CockroachDB Core Changefeed Support #964

Open danthegoodman1 opened 2 years ago

danthegoodman1 commented 2 years ago

I've been working on my own CRDB Changefeeds as a standalone repo, but I think it might fit really well in here.

Would want support for many of the options such as WITH UPDATE, as well as tracking the offset timestamp to disk for restart durability (prevent re-emitting as much as possible).

danthegoodman1 commented 2 years ago

One thing to note, for this to be reliable I would want to bring in the pgx package, as it has a very elegant way of handling the changefeeds and cancelleable queries. It's not something that is currently a dependency.

Jeffail commented 2 years ago

Hey @danthegoodman1, that'd be awesome. I've been hoping to get some CDC support eventually (https://github.com/Jeffail/benthos/issues/82) but that's been mostly blocked on getting dedicated help from someone with experience so you're very welcome here.

Bringing in new dependencies is fine, the way that components are defined is such that they're included in the main project (at https://github.com/Jeffail/benthos/tree/master/internal/impl) but they're optional imports (https://github.com/Jeffail/benthos/blob/master/public/components/all/package.go), so it'd still be possible to build leaner versions of Benthos without it. I would imagine pgx was likely coming in at some point anyway.
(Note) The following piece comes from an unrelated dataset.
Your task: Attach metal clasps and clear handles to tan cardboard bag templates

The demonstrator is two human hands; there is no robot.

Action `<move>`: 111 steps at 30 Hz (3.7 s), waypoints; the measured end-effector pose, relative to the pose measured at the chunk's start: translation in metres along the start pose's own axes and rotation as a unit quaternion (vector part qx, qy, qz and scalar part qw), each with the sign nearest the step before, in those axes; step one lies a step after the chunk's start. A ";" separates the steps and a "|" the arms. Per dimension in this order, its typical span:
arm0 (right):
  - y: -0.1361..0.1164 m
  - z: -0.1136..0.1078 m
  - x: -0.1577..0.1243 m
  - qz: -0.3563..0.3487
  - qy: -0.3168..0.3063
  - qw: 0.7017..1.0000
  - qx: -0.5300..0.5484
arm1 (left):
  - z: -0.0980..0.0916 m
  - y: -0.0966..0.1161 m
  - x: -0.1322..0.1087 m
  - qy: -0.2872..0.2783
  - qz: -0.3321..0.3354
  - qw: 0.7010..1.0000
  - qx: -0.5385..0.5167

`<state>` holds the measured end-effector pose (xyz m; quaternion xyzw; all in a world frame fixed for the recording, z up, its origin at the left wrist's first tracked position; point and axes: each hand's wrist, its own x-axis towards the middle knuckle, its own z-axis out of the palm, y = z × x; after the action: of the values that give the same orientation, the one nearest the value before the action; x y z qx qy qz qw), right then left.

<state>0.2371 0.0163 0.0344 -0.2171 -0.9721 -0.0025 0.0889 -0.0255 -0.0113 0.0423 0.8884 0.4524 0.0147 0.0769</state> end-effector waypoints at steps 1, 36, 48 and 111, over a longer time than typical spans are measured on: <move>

For persisting offsets it'd be good to support our concept of caches (https://www.benthos.dev/docs/components/caches/about) which would allow users to choose remote destinations if needed. That would mean adding a string field cache to the config spec of the input you define and using the *Resources provided to the constructor you register https://pkg.go.dev/github.com/Jeffail/benthos/v3@v3.59.0/public/service#InputConstructor to access it with https://pkg.go.dev/github.com/Jeffail/benthos/v3@v3.59.0/public/service#Resources.AccessCache, so you don't need to build a cache client yourself.

Let me know if you need any support.

danthegoodman1 commented 2 years ago

Great to hear @Jeffail , I'm sure I'll need plenty of help getting going and I'll know more once I get started :)

As for existing examples using the new impl API for writing new integrations, which one would you suggest as something to follow? It seems maybe pulsar might be a good one to look at? Or is there an interface in which these integrations need to have specific methods for?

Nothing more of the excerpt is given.